WHAT YOU ARE ASKED TO DO |
Only the lines below starting at the one that contains "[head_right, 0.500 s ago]" and ending at the one that contains "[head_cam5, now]" are to be reproduced, exactly and with both ends kept.

*** PROVIDED DATA ***

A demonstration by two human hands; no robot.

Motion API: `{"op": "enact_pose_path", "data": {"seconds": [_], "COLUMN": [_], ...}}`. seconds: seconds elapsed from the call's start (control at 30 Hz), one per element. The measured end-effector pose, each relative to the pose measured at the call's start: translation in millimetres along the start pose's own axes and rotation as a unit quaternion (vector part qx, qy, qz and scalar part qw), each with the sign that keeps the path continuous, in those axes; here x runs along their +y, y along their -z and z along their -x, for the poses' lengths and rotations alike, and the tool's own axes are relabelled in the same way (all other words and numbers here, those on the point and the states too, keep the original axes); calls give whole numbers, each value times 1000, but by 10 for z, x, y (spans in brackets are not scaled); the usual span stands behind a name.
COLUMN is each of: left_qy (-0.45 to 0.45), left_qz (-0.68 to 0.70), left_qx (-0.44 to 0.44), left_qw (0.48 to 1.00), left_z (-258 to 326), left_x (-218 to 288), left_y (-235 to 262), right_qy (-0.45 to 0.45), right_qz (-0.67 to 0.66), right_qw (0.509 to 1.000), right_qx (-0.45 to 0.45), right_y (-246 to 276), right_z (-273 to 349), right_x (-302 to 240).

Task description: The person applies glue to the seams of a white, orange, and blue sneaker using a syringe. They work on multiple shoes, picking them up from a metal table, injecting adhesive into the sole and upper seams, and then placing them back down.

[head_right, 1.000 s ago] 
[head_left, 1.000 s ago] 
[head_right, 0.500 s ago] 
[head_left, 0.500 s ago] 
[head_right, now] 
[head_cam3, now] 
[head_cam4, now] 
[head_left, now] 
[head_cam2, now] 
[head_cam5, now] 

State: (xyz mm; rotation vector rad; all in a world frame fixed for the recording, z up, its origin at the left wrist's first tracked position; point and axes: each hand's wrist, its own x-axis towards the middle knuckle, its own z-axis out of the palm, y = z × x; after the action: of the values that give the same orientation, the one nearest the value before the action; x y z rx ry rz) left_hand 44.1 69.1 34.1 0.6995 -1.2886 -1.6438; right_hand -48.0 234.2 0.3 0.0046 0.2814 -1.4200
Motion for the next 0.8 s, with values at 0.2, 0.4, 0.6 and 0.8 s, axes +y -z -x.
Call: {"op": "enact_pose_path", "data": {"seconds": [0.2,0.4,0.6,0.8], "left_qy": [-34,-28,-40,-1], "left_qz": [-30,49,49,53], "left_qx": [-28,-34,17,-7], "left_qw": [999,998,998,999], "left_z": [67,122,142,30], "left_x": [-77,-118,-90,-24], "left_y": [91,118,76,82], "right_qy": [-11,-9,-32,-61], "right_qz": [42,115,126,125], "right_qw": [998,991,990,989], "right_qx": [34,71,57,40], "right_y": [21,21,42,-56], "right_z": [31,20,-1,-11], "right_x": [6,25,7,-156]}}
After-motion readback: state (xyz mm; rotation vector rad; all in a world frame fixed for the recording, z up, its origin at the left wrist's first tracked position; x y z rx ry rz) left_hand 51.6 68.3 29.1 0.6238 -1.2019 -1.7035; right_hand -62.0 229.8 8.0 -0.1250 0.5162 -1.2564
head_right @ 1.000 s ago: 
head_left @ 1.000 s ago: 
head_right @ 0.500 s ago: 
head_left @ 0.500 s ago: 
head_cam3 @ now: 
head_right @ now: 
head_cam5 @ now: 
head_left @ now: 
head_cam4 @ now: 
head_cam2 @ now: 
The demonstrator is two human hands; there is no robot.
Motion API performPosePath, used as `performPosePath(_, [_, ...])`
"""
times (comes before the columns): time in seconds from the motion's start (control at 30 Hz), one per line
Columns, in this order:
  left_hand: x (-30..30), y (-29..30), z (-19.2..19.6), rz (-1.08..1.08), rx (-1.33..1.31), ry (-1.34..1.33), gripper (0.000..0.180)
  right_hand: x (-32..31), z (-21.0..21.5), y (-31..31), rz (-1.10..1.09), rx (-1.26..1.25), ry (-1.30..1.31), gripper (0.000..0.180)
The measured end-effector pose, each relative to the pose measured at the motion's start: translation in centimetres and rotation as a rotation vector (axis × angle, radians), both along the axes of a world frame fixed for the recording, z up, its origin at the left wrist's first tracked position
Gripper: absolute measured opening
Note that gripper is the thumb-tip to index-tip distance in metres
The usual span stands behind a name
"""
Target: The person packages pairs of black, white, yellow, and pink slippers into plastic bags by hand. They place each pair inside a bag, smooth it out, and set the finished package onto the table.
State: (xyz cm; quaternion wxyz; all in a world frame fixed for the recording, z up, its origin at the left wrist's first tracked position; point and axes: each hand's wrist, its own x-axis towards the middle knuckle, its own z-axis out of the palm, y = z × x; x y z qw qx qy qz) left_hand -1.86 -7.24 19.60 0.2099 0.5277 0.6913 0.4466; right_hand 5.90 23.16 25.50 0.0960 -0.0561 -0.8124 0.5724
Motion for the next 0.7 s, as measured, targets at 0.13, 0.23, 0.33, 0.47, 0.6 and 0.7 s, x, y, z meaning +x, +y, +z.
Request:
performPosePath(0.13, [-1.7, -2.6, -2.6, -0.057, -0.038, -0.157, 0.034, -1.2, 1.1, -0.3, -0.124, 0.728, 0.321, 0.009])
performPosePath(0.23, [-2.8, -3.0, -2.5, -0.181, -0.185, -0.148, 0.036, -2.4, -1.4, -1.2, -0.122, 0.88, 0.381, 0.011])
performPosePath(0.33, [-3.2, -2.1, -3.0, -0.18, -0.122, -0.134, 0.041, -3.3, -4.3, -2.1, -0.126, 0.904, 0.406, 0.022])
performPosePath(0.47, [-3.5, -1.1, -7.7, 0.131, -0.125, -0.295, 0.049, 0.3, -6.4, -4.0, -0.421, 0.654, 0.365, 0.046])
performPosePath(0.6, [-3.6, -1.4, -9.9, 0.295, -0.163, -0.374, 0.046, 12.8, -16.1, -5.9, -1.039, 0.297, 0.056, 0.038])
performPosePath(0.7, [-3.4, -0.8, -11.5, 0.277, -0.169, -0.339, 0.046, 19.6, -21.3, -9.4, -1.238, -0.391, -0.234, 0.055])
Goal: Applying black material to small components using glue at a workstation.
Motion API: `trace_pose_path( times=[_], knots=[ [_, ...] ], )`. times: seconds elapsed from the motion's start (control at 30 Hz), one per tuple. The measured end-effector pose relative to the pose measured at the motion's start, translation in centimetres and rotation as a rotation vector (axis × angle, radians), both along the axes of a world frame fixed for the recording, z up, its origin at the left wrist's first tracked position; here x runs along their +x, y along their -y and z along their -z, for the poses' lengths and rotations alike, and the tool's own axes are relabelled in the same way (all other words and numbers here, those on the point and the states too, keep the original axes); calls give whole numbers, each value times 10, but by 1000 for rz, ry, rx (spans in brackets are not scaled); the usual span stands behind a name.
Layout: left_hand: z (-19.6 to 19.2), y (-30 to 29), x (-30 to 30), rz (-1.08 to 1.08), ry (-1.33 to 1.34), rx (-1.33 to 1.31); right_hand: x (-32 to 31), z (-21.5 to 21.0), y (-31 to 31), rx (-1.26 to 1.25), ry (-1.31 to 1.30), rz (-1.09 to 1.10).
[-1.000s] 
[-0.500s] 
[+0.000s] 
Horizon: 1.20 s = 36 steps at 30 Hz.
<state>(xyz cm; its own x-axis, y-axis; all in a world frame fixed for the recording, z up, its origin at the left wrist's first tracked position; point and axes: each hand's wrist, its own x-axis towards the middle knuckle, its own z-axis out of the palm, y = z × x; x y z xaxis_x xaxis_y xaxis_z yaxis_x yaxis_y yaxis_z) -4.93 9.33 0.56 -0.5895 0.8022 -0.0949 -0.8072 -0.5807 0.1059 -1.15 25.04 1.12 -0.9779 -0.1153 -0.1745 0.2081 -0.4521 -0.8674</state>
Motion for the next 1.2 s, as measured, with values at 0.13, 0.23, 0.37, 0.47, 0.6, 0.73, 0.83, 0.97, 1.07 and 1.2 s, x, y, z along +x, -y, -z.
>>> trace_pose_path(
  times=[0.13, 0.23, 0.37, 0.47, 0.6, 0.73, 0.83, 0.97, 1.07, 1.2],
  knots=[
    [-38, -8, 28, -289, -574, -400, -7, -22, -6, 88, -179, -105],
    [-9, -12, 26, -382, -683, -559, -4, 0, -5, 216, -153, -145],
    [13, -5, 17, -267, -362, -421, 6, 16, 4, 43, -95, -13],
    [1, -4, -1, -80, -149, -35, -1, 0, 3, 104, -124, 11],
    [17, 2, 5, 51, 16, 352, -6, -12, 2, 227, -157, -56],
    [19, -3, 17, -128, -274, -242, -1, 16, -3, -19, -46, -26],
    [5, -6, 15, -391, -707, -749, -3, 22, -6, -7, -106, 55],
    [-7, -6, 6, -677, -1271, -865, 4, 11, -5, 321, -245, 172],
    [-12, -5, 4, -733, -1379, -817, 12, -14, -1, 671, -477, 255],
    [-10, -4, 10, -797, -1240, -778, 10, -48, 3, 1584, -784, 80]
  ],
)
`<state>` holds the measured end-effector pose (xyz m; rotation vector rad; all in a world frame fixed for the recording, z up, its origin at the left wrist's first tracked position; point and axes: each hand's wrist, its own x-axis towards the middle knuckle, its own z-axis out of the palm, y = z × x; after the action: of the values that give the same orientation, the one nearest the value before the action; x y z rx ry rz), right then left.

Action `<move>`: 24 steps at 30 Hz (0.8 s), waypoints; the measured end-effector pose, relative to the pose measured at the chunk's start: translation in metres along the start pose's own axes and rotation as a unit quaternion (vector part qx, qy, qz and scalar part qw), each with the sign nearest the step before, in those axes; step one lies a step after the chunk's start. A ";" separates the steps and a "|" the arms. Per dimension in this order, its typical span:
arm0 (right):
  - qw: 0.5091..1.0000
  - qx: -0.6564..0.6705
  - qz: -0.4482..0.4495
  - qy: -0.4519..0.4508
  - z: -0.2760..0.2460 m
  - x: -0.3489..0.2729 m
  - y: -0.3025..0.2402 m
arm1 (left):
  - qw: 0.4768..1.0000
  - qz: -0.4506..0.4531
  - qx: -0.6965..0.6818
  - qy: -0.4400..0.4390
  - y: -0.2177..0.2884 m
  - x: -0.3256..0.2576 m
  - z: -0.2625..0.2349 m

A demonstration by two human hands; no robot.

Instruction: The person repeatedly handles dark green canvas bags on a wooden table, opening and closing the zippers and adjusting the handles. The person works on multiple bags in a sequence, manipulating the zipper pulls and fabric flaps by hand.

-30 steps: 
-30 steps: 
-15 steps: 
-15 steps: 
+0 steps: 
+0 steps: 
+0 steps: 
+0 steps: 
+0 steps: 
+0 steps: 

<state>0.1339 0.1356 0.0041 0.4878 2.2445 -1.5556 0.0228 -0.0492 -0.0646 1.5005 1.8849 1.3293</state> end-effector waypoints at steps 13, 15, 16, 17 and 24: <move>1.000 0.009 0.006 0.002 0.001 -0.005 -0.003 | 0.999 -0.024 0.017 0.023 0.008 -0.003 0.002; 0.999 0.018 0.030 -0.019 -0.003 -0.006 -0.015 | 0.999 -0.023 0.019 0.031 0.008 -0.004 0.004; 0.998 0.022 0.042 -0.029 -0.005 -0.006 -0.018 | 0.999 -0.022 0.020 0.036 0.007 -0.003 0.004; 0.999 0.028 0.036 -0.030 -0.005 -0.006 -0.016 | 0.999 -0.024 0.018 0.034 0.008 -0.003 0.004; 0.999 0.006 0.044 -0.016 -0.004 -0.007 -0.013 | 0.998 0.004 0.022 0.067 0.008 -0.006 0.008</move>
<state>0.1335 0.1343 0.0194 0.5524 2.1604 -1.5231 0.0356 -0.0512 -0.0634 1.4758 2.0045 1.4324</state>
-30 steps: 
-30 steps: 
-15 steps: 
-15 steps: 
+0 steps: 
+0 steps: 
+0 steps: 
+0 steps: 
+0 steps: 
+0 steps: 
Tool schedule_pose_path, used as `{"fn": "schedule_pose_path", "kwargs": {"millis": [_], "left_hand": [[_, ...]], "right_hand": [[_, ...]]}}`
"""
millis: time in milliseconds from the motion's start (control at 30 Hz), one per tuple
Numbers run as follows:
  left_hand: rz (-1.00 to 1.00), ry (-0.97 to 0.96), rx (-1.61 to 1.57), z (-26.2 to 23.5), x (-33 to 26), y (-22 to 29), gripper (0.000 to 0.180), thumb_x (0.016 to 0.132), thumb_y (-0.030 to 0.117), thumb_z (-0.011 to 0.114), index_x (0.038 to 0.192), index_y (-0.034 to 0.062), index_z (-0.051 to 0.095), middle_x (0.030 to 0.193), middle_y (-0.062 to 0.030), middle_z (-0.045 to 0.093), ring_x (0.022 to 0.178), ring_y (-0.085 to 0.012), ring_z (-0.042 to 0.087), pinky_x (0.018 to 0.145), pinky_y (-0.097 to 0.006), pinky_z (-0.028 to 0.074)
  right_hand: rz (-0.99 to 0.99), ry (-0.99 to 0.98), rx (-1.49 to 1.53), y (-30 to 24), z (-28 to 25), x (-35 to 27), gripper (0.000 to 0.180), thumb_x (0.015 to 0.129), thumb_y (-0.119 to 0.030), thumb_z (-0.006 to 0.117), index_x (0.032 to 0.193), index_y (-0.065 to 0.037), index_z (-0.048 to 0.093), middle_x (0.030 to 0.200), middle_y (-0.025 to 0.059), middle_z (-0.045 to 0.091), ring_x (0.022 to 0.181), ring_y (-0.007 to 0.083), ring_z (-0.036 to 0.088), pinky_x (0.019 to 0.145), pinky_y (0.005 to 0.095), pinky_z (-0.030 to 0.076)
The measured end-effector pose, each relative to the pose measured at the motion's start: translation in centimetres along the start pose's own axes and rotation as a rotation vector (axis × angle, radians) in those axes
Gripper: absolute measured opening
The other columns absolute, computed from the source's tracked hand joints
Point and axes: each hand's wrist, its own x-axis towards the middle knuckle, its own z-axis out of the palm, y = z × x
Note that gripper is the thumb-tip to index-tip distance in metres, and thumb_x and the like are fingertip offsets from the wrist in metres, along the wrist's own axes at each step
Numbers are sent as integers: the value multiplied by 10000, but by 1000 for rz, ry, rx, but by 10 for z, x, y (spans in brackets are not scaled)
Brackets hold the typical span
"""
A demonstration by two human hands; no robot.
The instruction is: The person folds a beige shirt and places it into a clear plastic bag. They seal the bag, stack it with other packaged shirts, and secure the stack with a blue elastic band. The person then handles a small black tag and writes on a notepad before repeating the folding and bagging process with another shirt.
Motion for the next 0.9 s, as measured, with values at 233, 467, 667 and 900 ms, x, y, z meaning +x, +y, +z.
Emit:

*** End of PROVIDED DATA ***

RESULT OF THIS TASK |
[head_right, 0.500 s ago] 
[head_left, 0.500 s ago] 
[head_right, now] 
[head_cam3, now] 
[head_cam4, now] 
[head_left, now] 
[head_cam2, now] 
[head_cam5, now] 

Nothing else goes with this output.